» **Exercise objective**:
Return, word for word, only the lines of the data below that lie between the line with "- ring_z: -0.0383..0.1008" and the line with "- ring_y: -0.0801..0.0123", those two lines included.

» **Collected data**:
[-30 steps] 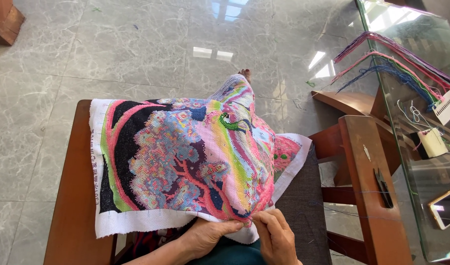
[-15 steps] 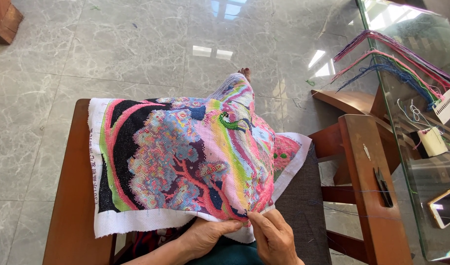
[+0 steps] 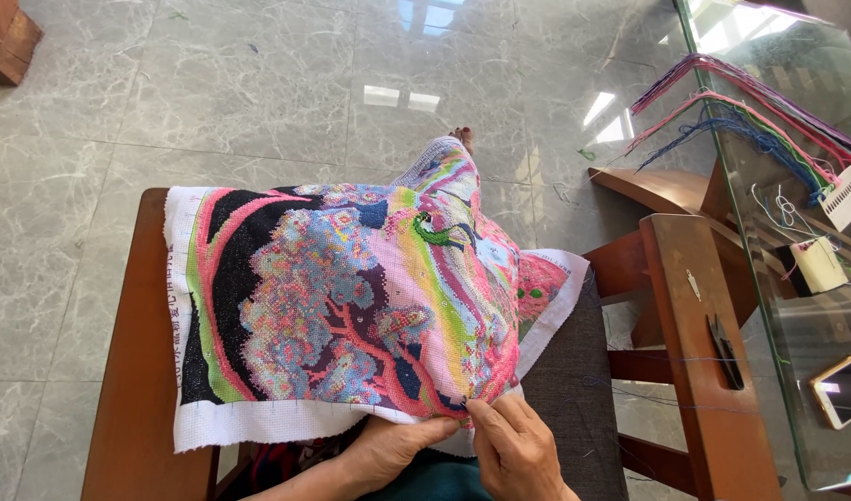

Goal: A person is cross-stitching a colorful pattern on a canvas using a needle and thread.

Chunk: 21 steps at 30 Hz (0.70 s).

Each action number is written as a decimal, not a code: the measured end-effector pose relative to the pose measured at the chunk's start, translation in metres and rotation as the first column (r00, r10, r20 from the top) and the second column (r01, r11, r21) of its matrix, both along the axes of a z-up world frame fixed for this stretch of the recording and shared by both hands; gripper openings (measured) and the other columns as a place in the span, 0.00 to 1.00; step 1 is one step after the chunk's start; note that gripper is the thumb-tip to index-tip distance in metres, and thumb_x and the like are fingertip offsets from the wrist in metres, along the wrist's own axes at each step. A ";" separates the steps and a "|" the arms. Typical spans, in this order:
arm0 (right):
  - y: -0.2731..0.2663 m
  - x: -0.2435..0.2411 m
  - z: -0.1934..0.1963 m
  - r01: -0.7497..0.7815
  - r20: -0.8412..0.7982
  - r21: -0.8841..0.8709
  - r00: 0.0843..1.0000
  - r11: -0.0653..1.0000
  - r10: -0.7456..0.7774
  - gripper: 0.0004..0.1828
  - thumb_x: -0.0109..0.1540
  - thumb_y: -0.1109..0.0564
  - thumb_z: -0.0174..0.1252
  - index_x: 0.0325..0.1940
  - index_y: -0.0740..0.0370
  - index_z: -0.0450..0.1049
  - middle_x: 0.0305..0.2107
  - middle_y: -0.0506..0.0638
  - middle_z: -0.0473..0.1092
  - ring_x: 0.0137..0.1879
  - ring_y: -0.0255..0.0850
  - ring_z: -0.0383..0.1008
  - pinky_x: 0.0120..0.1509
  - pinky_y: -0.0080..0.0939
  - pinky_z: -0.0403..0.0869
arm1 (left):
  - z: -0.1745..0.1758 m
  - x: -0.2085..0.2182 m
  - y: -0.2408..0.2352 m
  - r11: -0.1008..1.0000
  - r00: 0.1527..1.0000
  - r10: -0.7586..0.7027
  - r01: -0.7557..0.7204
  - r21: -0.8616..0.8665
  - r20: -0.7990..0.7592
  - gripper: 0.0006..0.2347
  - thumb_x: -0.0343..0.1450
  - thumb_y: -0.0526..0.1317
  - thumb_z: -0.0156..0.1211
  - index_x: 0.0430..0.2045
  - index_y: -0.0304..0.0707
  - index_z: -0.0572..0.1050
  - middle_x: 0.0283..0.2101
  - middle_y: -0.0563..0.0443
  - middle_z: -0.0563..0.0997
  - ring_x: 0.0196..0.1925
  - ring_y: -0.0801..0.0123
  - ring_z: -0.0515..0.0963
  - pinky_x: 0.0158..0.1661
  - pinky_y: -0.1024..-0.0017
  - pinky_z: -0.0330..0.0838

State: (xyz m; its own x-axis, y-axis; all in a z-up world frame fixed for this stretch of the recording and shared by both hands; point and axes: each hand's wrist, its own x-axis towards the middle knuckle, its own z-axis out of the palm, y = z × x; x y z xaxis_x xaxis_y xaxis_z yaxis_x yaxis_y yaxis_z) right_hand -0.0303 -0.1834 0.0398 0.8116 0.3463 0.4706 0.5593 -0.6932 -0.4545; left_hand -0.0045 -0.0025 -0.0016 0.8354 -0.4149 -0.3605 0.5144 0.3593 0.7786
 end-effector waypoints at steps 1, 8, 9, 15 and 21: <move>0.001 0.000 0.000 0.001 -0.001 0.001 1.000 1.000 -0.001 0.10 0.64 0.67 0.51 0.48 0.69 0.74 0.26 0.53 0.65 0.28 0.46 0.64 0.36 0.43 0.69 | 0.002 0.001 0.000 1.000 1.000 -0.001 0.001 0.001 -0.001 0.21 0.64 0.33 0.69 0.54 0.41 0.78 0.61 0.51 0.82 0.62 0.69 0.78 0.68 0.66 0.64; 0.012 0.002 -0.002 0.051 0.071 -0.327 0.997 0.944 -0.030 0.10 0.64 0.64 0.44 0.43 0.68 0.72 0.27 0.54 0.63 0.30 0.49 0.64 0.37 0.47 0.70 | -0.011 -0.005 -0.001 0.949 0.961 -0.114 0.030 0.314 0.253 0.08 0.70 0.39 0.65 0.42 0.50 0.79 0.53 0.61 0.80 0.58 0.77 0.74 0.67 0.72 0.58; 0.017 0.004 0.003 0.070 0.072 -0.342 0.996 0.937 -0.048 0.10 0.65 0.64 0.43 0.40 0.67 0.72 0.24 0.52 0.60 0.26 0.47 0.60 0.33 0.47 0.66 | -0.002 -0.003 0.003 0.915 0.967 -0.128 0.029 0.403 0.221 0.15 0.68 0.43 0.68 0.49 0.51 0.80 0.61 0.60 0.81 0.66 0.75 0.74 0.71 0.70 0.52; 0.001 0.000 0.006 0.226 -0.067 0.038 0.972 0.973 -0.224 0.23 0.59 0.51 0.69 0.56 0.60 0.76 0.48 0.54 0.75 0.53 0.42 0.78 0.60 0.40 0.77 | 0.021 0.009 0.003 0.983 0.942 -0.070 0.010 0.182 0.329 0.19 0.69 0.37 0.67 0.57 0.41 0.76 0.64 0.52 0.79 0.67 0.71 0.74 0.71 0.67 0.55; -0.026 -0.019 0.020 -0.345 -0.626 0.464 0.524 0.816 0.577 0.20 0.73 0.50 0.48 0.56 0.67 0.78 0.50 0.60 0.74 0.57 0.46 0.78 0.67 0.40 0.71 | 0.032 0.021 -0.010 0.989 0.940 0.094 -0.126 -0.078 -0.328 0.15 0.61 0.27 0.70 0.42 0.27 0.84 0.47 0.43 0.88 0.46 0.64 0.84 0.57 0.66 0.77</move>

» **Solved problem**:
  - ring_z: -0.0383..0.1008
  - pinky_x: 0.0120..0.1509
  - pinky_y: -0.0080..0.0939
  - pinky_z: -0.0403..0.0869
arm1 (left):
  - z: -0.1745..0.1758 m
  - x: -0.2085..0.2182 m
  - y: -0.2408..0.2352 m
  - r11: -0.1008..1.0000
  - r00: 0.1527..1.0000
  - r10: -0.7586..0.7027
  - r01: -0.7557..0.7204
  - r21: -0.8616..0.8665
  - r20: -0.7990..0.7592
  - gripper: 0.0006..0.2347
  - thumb_x: -0.0343..0.1450
  - thumb_y: -0.0526..0.1317
  - thumb_z: -0.0156..0.1211
  - index_x: 0.0430..0.2045
  - index_y: -0.0304..0.0707
  - index_z: -0.0572..0.1050
  - middle_x: 0.0283..0.2101
  - middle_y: -0.0563..0.0443
  - middle_z: -0.0563..0.0997
  - ring_x: 0.0196..0.1925
  - ring_y: -0.0801..0.0123

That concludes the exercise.